◆ **WHAT IS EXPECTED**:
Under no circumstances alter the records; copy each one exactly.

Stored entries:
──────

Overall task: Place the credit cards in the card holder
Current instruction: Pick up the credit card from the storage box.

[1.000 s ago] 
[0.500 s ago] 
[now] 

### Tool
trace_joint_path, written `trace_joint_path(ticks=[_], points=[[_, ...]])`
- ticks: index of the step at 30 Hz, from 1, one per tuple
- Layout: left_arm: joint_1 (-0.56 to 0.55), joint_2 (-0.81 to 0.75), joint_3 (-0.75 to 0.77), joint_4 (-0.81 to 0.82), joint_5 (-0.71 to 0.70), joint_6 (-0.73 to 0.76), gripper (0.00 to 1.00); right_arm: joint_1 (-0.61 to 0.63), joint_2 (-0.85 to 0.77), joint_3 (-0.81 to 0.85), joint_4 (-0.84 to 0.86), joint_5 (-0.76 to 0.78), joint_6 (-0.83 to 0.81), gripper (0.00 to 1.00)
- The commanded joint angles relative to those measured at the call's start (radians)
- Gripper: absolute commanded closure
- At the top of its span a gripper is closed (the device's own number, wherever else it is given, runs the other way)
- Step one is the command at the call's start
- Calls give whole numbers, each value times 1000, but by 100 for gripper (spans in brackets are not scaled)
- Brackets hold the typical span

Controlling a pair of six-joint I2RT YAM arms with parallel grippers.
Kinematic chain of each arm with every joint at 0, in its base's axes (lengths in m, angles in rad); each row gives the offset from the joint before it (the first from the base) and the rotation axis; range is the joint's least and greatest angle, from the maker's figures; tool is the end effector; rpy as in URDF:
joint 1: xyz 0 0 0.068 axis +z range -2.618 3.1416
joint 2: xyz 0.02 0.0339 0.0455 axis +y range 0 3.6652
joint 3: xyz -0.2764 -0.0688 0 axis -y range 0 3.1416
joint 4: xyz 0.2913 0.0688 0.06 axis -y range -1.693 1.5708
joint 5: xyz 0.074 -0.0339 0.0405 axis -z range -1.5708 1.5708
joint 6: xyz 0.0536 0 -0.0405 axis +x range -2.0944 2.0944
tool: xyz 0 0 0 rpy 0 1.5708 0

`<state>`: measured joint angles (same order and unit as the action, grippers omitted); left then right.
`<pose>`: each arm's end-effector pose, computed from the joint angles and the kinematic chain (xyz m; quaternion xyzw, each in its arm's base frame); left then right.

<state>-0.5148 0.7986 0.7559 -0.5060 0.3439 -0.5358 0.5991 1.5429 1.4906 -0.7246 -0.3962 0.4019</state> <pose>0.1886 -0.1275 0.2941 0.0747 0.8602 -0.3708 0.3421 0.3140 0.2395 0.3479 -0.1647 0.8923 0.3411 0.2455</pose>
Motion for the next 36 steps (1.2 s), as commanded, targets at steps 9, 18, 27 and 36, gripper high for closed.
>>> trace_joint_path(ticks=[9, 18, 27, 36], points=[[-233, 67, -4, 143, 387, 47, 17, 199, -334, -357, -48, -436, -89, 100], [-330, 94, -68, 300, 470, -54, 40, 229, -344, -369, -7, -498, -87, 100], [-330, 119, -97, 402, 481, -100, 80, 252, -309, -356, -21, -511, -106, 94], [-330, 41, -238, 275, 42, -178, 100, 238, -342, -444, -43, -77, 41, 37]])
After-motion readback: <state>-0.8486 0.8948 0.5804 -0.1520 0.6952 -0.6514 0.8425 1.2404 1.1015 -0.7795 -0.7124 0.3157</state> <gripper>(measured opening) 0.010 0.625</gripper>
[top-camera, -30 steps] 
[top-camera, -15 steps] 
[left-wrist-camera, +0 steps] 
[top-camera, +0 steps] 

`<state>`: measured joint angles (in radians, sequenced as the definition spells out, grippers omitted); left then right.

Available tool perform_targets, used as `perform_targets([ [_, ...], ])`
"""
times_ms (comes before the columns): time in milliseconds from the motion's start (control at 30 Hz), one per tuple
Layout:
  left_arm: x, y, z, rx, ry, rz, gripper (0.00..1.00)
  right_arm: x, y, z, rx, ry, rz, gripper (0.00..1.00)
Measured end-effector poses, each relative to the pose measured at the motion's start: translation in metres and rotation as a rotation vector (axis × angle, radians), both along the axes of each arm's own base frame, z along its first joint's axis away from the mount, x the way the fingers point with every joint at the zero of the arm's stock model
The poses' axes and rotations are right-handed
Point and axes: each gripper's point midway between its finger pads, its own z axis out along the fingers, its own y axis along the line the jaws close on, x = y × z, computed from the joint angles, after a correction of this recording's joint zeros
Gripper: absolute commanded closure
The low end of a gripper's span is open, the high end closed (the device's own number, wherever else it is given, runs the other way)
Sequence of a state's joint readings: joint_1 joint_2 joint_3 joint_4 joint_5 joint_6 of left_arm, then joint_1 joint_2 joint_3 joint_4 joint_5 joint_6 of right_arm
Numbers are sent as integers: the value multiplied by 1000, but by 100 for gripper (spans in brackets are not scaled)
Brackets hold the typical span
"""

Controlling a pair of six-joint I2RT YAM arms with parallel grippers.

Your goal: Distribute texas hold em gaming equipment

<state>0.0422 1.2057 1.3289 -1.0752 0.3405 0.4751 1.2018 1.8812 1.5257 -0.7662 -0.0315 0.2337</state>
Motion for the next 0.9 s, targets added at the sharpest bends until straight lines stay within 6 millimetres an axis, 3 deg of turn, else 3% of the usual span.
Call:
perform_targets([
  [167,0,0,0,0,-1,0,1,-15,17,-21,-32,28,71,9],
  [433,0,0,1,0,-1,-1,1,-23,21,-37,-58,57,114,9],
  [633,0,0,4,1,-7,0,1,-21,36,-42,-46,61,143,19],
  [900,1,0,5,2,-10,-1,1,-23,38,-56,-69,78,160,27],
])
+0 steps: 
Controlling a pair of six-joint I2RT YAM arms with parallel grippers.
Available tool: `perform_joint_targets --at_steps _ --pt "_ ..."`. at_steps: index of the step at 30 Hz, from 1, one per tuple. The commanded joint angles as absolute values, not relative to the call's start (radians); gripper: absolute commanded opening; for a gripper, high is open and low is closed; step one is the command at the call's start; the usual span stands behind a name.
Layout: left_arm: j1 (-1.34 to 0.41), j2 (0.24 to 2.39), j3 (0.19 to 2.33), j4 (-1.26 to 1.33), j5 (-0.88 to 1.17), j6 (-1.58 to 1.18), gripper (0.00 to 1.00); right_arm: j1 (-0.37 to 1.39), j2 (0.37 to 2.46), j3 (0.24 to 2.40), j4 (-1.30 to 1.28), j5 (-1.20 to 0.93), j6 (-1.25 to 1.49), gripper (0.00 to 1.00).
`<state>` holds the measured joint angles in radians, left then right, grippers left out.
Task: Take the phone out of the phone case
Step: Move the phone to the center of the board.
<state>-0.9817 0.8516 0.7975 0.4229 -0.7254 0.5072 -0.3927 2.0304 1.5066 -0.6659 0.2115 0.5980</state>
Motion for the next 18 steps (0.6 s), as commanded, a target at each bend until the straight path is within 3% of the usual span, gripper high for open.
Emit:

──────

◆ **WRITTEN ANSWER**:
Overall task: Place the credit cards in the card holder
Current instruction: Pick up the credit card from the storage box.

[1.000 s ago] 
[0.500 s ago] 
[now] 

### Tool
trace_joint_path, written `trace_joint_path(ticks=[_], points=[[_, ...]])`
- ticks: index of the step at 30 Hz, from 1, one per tuple
- Layout: left_arm: joint_1 (-0.56 to 0.55), joint_2 (-0.81 to 0.75), joint_3 (-0.75 to 0.77), joint_4 (-0.81 to 0.82), joint_5 (-0.71 to 0.70), joint_6 (-0.73 to 0.76), gripper (0.00 to 1.00); right_arm: joint_1 (-0.61 to 0.63), joint_2 (-0.85 to 0.77), joint_3 (-0.81 to 0.85), joint_4 (-0.84 to 0.86), joint_5 (-0.76 to 0.78), joint_6 (-0.83 to 0.81), gripper (0.00 to 1.00)
- The commanded joint angles relative to those measured at the call's start (radians)
- Gripper: absolute commanded closure
- At the top of its span a gripper is closed (the device's own number, wherever else it is given, runs the other way)
- Step one is the command at the call's start
- Calls give whole numbers, each value times 1000, but by 100 for gripper (spans in brackets are not scaled)
- Brackets hold the typical span

Controlling a pair of six-joint I2RT YAM arms with parallel grippers.
Kinematic chain of each arm with every joint at 0, in its base's axes (lengths in m, angles in rad); each row gives the offset from the joint before it (the first from the base) and the rotation axis; range is the joint's least and greatest angle, from the maker's figures; tool is the end effector; rpy as in URDF:
joint 1: xyz 0 0 0.068 axis +z range -2.618 3.1416
joint 2: xyz 0.02 0.0339 0.0455 axis +y range 0 3.6652
joint 3: xyz -0.2764 -0.0688 0 axis -y range 0 3.1416
joint 4: xyz 0.2913 0.0688 0.06 axis -y range -1.693 1.5708
joint 5: xyz 0.074 -0.0339 0.0405 axis -z range -1.5708 1.5708
joint 6: xyz 0.0536 0 -0.0405 axis +x range -2.0944 2.0944
tool: xyz 0 0 0 rpy 0 1.5708 0

`<state>`: measured joint angles (same order and unit as the action, grippers omitted); left then right.
`<pose>`: each arm's end-effector pose, computed from the joint angles and the kinematic chain (xyz m; quaternion xyzw, each in its arm's base frame); left then right.

<state>-0.5148 0.7986 0.7559 -0.5060 0.3439 -0.5358 0.5991 1.5429 1.4906 -0.7246 -0.3962 0.4019</state> <pose>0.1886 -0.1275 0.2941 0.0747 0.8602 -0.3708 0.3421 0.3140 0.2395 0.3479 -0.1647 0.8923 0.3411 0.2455</pose>
Motion for the next 36 steps (1.2 s), as commanded, targets at steps 9, 18, 27 and 36, gripper high for closed.
>>> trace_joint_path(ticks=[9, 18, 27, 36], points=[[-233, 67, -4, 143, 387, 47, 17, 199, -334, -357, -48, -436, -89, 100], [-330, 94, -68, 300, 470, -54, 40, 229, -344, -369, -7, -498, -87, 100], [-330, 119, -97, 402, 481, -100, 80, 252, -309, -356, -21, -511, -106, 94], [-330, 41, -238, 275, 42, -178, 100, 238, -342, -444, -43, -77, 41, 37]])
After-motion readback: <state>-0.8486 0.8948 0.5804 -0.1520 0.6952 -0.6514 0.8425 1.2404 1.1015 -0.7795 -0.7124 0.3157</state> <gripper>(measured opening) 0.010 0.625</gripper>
[top-camera, -30 steps] 
[top-camera, -15 steps] 
[left-wrist-camera, +0 steps] 
[top-camera, +0 steps] 

`<state>`: measured joint angles (in radians, sequenced as the definition spells out, grippers omitted); left then right.

Available tool perform_targets, used as `perform_targets([ [_, ...], ])`
"""
times_ms (comes before the columns): time in milliseconds from the motion's start (control at 30 Hz), one per tuple
Layout:
  left_arm: x, y, z, rx, ry, rz, gripper (0.00..1.00)
  right_arm: x, y, z, rx, ry, rz, gripper (0.00..1.00)
Measured end-effector poses, each relative to the pose measured at the motion's start: translation in metres and rotation as a rotation vector (axis × angle, radians), both along the axes of each arm's own base frame, z along its first joint's axis away from the mount, x the way the fingers point with every joint at the zero of the arm's stock model
The poses' axes and rotations are right-handed
Point and axes: each gripper's point midway between its finger pads, its own z axis out along the fingers, its own y axis along the line the jaws close on, x = y × z, computed from the joint angles, after a correction of this recording's joint zeros
Gripper: absolute commanded closure
The low end of a gripper's span is open, the high end closed (the device's own number, wherever else it is given, runs the other way)
Sequence of a state's joint readings: joint_1 joint_2 joint_3 joint_4 joint_5 joint_6 of left_arm, then joint_1 joint_2 joint_3 joint_4 joint_5 joint_6 of right_arm
Numbers are sent as integers: the value multiplied by 1000, but by 100 for gripper (spans in brackets are not scaled)
Brackets hold the typical span
"""

Controlling a pair of six-joint I2RT YAM arms with parallel grippers.

Your goal: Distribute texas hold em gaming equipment

<state>0.0422 1.2057 1.3289 -1.0752 0.3405 0.4751 1.2018 1.8812 1.5257 -0.7662 -0.0315 0.2337</state>
Motion for the next 0.9 s, targets added at the sharpest bends until straight lines stay within 6 millimetres an axis, 3 deg of turn, else 3% of the usual span.
Call:
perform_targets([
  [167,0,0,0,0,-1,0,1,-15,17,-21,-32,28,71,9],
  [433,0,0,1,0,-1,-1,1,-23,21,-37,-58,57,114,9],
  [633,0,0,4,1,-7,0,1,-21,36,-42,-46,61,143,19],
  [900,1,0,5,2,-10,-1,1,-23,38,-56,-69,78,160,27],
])
+0 steps: 
Controlling a pair of six-joint I2RT YAM arms with parallel grippers.
Available tool: `perform_joint_targets --at_steps _ --pt "_ ..."`. at_steps: index of the step at 30 Hz, from 1, one per tuple. The commanded joint angles as absolute values, not relative to the call's start (radians); gripper: absolute commanded opening; for a gripper, high is open and low is closed; step one is the command at the call's start; the usual span stands behind a name.
Layout: left_arm: j1 (-1.34 to 0.41), j2 (0.24 to 2.39), j3 (0.19 to 2.33), j4 (-1.26 to 1.33), j5 (-0.88 to 1.17), j6 (-1.58 to 1.18), gripper (0.00 to 1.00); right_arm: j1 (-0.37 to 1.39), j2 (0.37 to 2.46), j3 (0.24 to 2.40), j4 (-1.30 to 1.28), j5 (-1.20 to 0.93), j6 (-1.25 to 1.49), gripper (0.00 to 1.00).
`<state>` holds the measured joint angles in radians, left then right, grippers left out.
Task: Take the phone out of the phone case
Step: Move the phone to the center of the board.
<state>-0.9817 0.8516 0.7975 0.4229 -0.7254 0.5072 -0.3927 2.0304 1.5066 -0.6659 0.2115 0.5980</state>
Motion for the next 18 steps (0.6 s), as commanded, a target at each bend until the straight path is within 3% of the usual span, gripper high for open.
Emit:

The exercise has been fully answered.